Task —
Where a line looks odd, keep it as it is and transcribe all the material.
*** Block opens ***
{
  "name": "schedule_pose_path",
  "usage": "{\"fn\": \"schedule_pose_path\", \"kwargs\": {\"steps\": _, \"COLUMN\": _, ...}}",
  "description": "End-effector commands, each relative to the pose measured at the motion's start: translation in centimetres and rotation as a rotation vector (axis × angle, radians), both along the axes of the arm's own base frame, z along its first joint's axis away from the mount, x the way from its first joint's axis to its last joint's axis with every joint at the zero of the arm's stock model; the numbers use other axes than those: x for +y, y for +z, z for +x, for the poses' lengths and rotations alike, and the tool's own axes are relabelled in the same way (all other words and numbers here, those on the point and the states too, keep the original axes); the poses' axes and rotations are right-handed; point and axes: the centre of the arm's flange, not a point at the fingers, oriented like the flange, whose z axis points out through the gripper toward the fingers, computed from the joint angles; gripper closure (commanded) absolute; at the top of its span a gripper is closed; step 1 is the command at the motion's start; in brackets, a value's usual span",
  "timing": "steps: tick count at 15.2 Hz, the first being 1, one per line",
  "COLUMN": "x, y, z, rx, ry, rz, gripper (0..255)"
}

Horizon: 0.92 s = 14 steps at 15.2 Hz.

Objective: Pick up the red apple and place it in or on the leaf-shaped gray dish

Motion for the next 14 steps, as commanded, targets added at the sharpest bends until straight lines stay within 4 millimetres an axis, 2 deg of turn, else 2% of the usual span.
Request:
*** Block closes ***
Completed exercise —
{
  "name": "schedule_pose_path",
  "usage": "{\"fn\": \"schedule_pose_path\", \"kwargs\": {\"steps\": _, \"COLUMN\": _, ...}}",
  "description": "End-effector commands, each relative to the pose measured at the motion's start: translation in centimetres and rotation as a rotation vector (axis × angle, radians), both along the axes of the arm's own base frame, z along its first joint's axis away from the mount, x the way from its first joint's axis to its last joint's axis with every joint at the zero of the arm's stock model; the numbers use other axes than those: x for +y, y for +z, z for +x, for the poses' lengths and rotations alike, and the tool's own axes are relabelled in the same way (all other words and numbers here, those on the point and the states too, keep the original axes); the poses' axes and rotations are right-handed; point and axes: the centre of the arm's flange, not a point at the fingers, oriented like the flange, whose z axis points out through the gripper toward the fingers, computed from the joint angles; gripper closure (commanded) absolute; at the top of its span a gripper is closed; step 1 is the command at the motion's start; in brackets, a value's usual span",
  "timing": "steps: tick count at 15.2 Hz, the first being 1, one per line",
  "COLUMN": "x, y, z, rx, ry, rz, gripper (0..255)"
}

Horizon: 0.92 s = 14 steps at 15.2 Hz.

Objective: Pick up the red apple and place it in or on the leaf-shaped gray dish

Motion for the next 14 steps, as commanded, targets added at the sharpest bends until straight lines stay within 4 millimetres an axis, 2 deg of turn, else 2% of the usual span.
Request:

For this exercise, the answer is now complete.